Eserde Adalet Ağaoğlu şiirsel söyleyişini devam ettiriyor. Özellikle ruhsal tahliller oldukça etkileyici. Bilinç akımı tekniği sık sık ve oldukça uzun soluklu olarak okuyucunun yolunu kesiyor. Başarısı tartışılmaz bir roman. Cumhuriyet dönemi ve otuz kırk yıl sonrasının toplumsal ve ekonomik atmosferi kişiler üzerinden başarılı bir şekilde aktarılmıştır.
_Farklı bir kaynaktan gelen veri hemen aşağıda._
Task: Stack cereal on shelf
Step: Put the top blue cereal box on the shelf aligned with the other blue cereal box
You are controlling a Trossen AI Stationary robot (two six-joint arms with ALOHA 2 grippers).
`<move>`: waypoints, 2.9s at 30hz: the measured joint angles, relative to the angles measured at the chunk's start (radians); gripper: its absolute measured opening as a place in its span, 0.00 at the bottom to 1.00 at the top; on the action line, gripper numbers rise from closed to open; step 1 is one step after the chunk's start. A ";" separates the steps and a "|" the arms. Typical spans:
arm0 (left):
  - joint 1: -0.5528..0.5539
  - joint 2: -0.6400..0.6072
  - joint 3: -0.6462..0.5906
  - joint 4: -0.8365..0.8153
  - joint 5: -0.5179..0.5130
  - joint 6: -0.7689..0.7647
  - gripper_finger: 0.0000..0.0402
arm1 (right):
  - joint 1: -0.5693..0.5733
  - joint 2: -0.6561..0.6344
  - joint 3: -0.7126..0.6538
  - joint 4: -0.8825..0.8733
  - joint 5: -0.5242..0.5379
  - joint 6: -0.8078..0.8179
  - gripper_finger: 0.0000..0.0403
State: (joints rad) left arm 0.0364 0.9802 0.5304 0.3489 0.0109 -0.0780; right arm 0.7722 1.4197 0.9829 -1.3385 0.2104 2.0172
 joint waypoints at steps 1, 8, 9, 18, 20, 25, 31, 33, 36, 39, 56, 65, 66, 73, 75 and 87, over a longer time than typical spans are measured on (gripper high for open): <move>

Oldukça başarılı bir kitaptır ancak dar zamanlar serisini kendi içinde mukayese edecek olursak ben Bir Düğün Gecesi diyorum.

Kitaptan alıntılar:

sayfa-57 "Yalnızız. Çoğalana dek birlikte olmalı..."

sayfa-182 "Gördüğüm gökyüzü bu kapının üstündeki gökyüzü işte. O da donumun yaması kadar bir şey"

sayfa-468 "Bunca yorgunluktan sonra birbirimiz için yok olamayız. dese... Gelecekte inanmak için birbirimize, güvenmek için... deyip veriverse leylak dalını.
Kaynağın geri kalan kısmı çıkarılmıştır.